Renew On Line (UK) 58

Extracts from NATTA's journal
Renew
, issue 158 Nov-Dec 2005

   Welcome   Archives   Bulletin         
 

Contents

1. Decentral power:
Greenpeace  proposals

2. Farm Power:
Biofuels delays

 3.Windpower: 
CHP to backup wind

4. Welsh Renewables: 
Wind plan

5.  BETTA hurts Scotland:
but H2 CCS project emerges 

 6. Going for Micro power:
the Low Carbon programme

7. UK Energy Roundup:
getting there slowly

8. UK Climate Policy:
Blair changes tune?

9. UK Energy Policy Developments:
How not the cut carbon

10. News  from around the world:
US beats EU?

11.World Policy Roundup:
G8 on Climate change

12. Nuclear News:
US, UK, Australia and Russia

8. UK Climate Policy

Blair on Climate policy

Tony Blair has claimed that the G8 meeting at Gleneagles in July had opened up ‘a pathway to a new dialogue’  on a replacement for the Kyoto protocol when it expires in 2012. However Tony Juniper, vice-chair of Friends of the Earth International, said: “This is a very disappointing finale. The G8 have delivered nothing new here and the text conveys no sense of the scale or urgency of the challenge. The action plan, without any targets or timetables, will deliver very little to reduce emissions or to roll out renewables to the scale required." 

Certainly at the Clinton Global Initiative gathering in New York in Sept, Blair seemed to back the US line: ‘The truth is no country is going to cut its growth or consumption substantially  in the light of a long-term environmental problem. What countries are prepared to do is to try to work together cooperatively to deal with this problem in a way that allows us to develop the science and technology in a beneficial way,’ although he did add that he didn’t think all the answers lay ‘just in developing the science and technology’. 

Lords on Climate Policy

In its new report on Climate Policy, the House of Lords Select Committee on Economic Affairs seems to back much of the US line. Although it accepts that there are real global climate problems, it fears that the science of climate change leaves “considerable uncertainty”, and is concerned about the objectivity of the international panel of scientists that has led research into climate change, suggesting that some of its conclusions ‘were apparently influenced by political considerations’. It also said that the positive aspects of global warming “appear to have been downplayed”, as has the cost of mitigation and the merits of adaption.  The Committee says that the Kyoto agreement will make little difference and that globally we should opt for a technology-led approach for the next, post-Kyoto, phase, rather than setting mandatory emission targets.

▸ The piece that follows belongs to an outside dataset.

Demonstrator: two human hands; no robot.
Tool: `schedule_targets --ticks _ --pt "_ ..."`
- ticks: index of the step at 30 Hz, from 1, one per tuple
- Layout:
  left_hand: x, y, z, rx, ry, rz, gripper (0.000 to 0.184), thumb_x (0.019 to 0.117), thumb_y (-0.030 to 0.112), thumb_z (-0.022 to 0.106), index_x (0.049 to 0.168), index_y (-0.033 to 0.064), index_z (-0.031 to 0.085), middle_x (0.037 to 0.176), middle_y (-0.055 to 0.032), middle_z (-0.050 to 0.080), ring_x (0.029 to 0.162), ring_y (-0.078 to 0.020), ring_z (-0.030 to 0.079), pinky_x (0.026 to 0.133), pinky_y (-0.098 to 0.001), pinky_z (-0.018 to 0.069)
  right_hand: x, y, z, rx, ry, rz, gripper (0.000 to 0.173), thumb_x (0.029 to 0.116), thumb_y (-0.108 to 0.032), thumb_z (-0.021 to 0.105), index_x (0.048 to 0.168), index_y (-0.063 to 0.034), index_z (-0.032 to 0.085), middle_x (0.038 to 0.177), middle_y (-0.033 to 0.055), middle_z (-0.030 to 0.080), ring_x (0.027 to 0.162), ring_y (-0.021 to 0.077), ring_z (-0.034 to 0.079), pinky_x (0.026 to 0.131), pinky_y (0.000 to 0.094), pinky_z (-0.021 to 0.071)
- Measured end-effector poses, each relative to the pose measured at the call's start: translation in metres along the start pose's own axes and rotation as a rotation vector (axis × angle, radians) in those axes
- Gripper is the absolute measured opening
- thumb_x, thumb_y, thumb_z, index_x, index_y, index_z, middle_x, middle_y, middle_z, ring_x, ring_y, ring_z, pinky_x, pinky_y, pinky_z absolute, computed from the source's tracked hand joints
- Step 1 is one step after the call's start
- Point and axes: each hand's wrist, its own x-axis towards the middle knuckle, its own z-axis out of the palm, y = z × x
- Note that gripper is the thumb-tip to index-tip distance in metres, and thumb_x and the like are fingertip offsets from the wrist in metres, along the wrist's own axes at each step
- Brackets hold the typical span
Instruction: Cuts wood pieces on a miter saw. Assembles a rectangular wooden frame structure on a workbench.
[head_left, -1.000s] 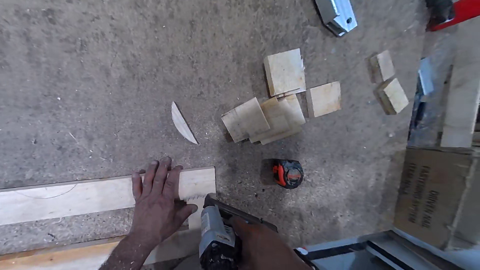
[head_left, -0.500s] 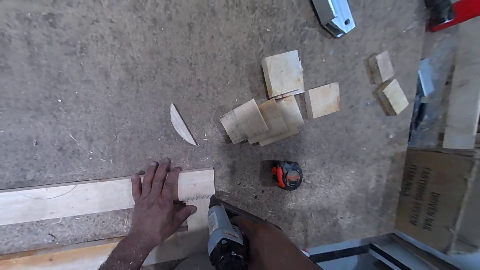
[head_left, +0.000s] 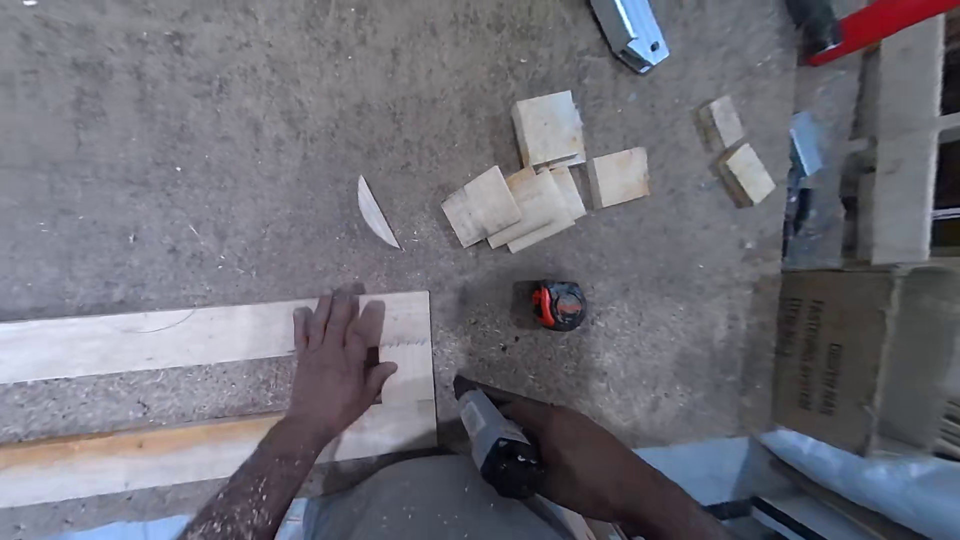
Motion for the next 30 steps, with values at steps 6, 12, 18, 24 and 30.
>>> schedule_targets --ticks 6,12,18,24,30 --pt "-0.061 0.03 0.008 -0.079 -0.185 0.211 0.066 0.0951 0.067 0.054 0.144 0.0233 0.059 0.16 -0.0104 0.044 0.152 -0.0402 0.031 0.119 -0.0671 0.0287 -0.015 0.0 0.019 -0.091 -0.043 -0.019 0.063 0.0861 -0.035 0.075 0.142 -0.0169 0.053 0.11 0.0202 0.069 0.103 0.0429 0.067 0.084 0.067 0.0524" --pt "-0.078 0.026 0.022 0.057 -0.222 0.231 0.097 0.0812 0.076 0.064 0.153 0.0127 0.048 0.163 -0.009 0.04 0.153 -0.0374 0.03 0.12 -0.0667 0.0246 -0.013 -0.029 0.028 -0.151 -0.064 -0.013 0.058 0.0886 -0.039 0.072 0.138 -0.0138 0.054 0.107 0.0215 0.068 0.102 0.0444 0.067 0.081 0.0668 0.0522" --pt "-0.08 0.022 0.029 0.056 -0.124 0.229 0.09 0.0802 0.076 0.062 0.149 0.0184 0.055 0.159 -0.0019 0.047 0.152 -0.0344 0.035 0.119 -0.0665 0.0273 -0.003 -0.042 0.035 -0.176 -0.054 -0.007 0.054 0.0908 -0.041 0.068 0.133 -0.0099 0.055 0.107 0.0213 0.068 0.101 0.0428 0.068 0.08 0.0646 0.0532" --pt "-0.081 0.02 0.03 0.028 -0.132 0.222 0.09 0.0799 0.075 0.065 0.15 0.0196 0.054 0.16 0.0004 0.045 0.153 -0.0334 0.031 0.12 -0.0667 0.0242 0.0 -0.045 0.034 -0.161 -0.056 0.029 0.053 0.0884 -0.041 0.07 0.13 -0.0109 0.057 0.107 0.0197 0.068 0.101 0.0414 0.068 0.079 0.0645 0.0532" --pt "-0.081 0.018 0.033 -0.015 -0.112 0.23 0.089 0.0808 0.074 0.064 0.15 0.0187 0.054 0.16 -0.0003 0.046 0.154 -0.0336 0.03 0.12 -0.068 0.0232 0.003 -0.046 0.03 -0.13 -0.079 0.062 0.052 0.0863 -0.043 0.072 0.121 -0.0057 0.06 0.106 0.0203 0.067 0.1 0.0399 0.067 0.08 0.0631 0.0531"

However, Lord Wakeham, the Committee chair, denied that it had adopted the US line “We are... saying what we think the government should do. We think this is along the lines of the types of agreements that the United States could be persuaded to go along with.”

As for the UK, the committee said that there were ‘dubious assumptions’  in  our energy & climate policy about the role and cost of renewables & energy efficiency, and it called for tighter Treasury oversight to indentify the costs of climate change, and of dealing with it, more accurately (the Treasury now seems to have taken this on board- see below). It also felt that our nuclear capacity should be maintained at its present level by replacing existing plants as they closed. And it called for the Climate Change Levy to be replaced by a Carbon Tax ‘as soon as possible’.

Adaptation was seen a key issue. Lord Wakeham commented: “We think the balance between mitigation, reducing emissions, and on the other hand adaptation, responding intelligently to the inescapable changes, needs to be examined. The costs of mitigation are pretty uncertain and so are the benefits and they are certainly very distant. However, adaptation, which includes things like flood defences, water conservation, modified agriculture, have measurable costs and calculable benefits.” 

But he also felt that we needed “a far more serious effort into R&D of new carbon-free technologies... we suggest such an effort might be compared to the scale of resources given to the US Apollo programme that put the man on the moon”.  Very much the US ‘tech push’ line-unlike the EU regulatory ‘cap and trade’ approach. It will interesting to see how the government will respond-  especially given Blairs recent espousal of the US line (see above).

Treasury Acts

The Chancellor Gordon Brown has announced a  detailed review, with the DTI & DEFRA, of the costs of climate change- there were ‘gaps in our  knowledge

Climate Change Bill

A Climate Change Bill has been proposed by an all-party group of MP’S and 10 NGO’S- and has won the support of 200 MP’s. The new law would set a legally binding target to reduce carbon dioxide emissions by 3% every year. The coalition pushing the Bill includes Friends of the Earth, Help the Aged, the Association for the Conservation of Energy, Christian Aid and WWF-UK.

G8 CO2 Offset

The government has provided £50,000 for carbon offset projects to ensure that the G8 summit in Scotland and associated G8 activities are “carbon-neutral”.  A return flight from Edinburgh to Southampton produces 0.12 tonnes of CO2, which cost £5 to offset.